■ **WHAT THIS TASK INVOLVES**:
Reproduce the data in full, exactly as given, leaving images out.

■ **DATA BELOW**:
* * *
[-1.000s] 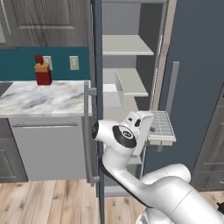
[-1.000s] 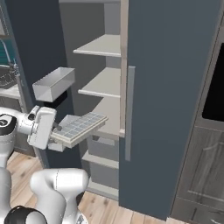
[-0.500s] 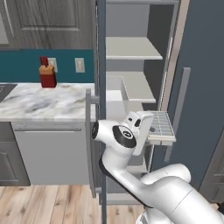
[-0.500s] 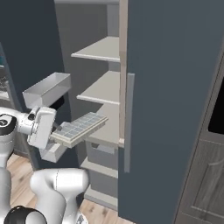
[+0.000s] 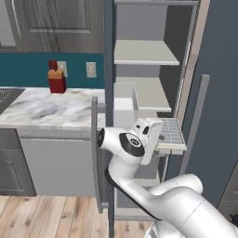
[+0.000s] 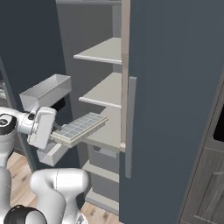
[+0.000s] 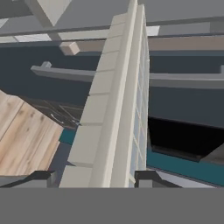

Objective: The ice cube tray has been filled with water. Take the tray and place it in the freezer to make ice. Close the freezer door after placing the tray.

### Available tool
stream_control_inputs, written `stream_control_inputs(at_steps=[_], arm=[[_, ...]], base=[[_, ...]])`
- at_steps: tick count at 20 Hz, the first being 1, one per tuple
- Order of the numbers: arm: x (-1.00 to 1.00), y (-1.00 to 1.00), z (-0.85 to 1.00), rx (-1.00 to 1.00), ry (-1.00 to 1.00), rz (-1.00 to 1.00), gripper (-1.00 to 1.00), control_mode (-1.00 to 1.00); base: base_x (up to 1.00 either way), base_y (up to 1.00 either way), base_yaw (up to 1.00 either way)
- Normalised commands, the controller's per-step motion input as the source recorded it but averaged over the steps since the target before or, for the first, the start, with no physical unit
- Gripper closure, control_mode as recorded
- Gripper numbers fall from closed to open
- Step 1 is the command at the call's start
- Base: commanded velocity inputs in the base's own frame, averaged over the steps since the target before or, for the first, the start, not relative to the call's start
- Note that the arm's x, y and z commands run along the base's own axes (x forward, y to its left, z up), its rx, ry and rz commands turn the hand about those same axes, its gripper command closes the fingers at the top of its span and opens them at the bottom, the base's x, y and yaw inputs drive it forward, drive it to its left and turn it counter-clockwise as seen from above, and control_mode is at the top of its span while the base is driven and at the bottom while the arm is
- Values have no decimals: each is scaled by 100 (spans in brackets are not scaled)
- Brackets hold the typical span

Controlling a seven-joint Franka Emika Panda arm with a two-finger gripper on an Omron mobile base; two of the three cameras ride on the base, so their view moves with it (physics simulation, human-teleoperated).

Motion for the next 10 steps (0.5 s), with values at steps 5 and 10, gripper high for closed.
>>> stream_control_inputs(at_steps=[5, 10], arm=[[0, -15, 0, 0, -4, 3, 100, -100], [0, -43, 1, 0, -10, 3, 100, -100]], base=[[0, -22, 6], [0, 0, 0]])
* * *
■ **WRITTEN SOLUTION**:
[-1.000s] 
[-1.000s] 
[-0.500s] 
[-0.500s] 
[+0.000s] 
[+0.000s] 
[+0.000s] 

Objective: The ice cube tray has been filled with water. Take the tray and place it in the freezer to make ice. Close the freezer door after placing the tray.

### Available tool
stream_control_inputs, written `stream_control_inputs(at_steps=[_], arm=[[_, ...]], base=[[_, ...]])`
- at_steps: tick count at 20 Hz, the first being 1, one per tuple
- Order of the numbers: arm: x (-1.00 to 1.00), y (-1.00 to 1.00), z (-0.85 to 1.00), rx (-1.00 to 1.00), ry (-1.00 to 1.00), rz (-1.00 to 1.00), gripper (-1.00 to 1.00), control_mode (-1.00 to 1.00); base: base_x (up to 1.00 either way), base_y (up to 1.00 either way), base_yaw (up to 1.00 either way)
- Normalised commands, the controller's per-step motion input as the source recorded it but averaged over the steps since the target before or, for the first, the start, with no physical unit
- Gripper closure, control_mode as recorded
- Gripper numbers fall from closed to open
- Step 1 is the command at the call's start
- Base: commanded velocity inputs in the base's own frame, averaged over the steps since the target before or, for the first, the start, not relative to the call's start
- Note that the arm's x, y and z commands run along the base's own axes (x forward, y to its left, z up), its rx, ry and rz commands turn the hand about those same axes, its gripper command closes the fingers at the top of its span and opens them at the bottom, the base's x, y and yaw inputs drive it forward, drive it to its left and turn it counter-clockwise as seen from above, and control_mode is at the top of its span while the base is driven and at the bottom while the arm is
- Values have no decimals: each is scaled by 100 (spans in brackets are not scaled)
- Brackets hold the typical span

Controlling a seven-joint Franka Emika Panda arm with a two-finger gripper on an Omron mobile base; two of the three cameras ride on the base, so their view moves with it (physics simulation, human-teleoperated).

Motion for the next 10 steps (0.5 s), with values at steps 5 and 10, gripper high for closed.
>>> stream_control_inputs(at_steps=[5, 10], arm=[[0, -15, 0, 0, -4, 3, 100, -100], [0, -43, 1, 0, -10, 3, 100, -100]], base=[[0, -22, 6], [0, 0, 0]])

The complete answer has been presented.